(What you need to do):
Your task is to extract every line from the material below exactly.

(Data block):
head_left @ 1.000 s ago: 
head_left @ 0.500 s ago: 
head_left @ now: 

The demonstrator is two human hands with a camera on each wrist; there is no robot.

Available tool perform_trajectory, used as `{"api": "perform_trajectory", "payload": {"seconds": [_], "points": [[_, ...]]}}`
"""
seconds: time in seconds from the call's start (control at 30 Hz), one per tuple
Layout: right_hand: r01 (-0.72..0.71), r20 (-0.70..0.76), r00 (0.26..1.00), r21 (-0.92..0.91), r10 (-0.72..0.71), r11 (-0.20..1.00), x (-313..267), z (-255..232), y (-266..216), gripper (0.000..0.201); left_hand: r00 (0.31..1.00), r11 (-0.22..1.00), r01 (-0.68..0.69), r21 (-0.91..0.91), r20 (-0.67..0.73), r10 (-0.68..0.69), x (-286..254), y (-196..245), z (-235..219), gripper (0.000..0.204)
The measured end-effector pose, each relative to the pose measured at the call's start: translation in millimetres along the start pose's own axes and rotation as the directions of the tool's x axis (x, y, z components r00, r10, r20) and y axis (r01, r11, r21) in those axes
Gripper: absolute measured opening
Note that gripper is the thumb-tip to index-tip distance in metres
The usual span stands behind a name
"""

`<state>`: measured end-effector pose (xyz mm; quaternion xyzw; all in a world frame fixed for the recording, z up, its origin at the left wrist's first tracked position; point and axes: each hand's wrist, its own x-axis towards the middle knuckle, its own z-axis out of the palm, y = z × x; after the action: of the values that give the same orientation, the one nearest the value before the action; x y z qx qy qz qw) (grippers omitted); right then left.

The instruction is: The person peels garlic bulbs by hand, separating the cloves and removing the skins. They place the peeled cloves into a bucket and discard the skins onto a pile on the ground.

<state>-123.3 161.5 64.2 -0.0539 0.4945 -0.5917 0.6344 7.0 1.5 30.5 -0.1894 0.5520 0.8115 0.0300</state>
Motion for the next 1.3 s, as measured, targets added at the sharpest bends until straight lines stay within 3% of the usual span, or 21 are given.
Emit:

(Result):
head_left @ 1.000 s ago: 
head_left @ 0.500 s ago: 
head_left @ now: 

The demonstrator is two human hands with a camera on each wrist; there is no robot.

Available tool perform_trajectory, used as `{"api": "perform_trajectory", "payload": {"seconds": [_], "points": [[_, ...]]}}`
"""
seconds: time in seconds from the call's start (control at 30 Hz), one per tuple
Layout: right_hand: r01 (-0.72..0.71), r20 (-0.70..0.76), r00 (0.26..1.00), r21 (-0.92..0.91), r10 (-0.72..0.71), r11 (-0.20..1.00), x (-313..267), z (-255..232), y (-266..216), gripper (0.000..0.201); left_hand: r00 (0.31..1.00), r11 (-0.22..1.00), r01 (-0.68..0.69), r21 (-0.91..0.91), r20 (-0.67..0.73), r10 (-0.68..0.69), x (-286..254), y (-196..245), z (-235..219), gripper (0.000..0.204)
The measured end-effector pose, each relative to the pose measured at the call's start: translation in millimetres along the start pose's own axes and rotation as the directions of the tool's x axis (x, y, z components r00, r10, r20) and y axis (r01, r11, r21) in those axes
Gripper: absolute measured opening
Note that gripper is the thumb-tip to index-tip distance in metres
The usual span stands behind a name
"""

`<state>`: measured end-effector pose (xyz mm; quaternion xyzw; all in a world frame fixed for the recording, z up, its origin at the left wrist's first tracked position; point and axes: each hand's wrist, its own x-axis towards the middle knuckle, its own z-axis out of the palm, y = z × x; after the action: of the values that give the same orientation, the one nearest the value before the action; x y z qx qy qz qw) (grippers omitted); right then left.

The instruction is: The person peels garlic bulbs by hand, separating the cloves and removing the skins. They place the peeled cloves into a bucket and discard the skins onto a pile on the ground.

<state>-123.3 161.5 64.2 -0.0539 0.4945 -0.5917 0.6344 7.0 1.5 30.5 -0.1894 0.5520 0.8115 0.0300</state>
Motion for the next 1.3 s, as measured, targets added at the sharpest bends until straight lines stay within 3% of the usual span, or 21 are given.
Emit:

Besides this answer, the exercise requires nothing else.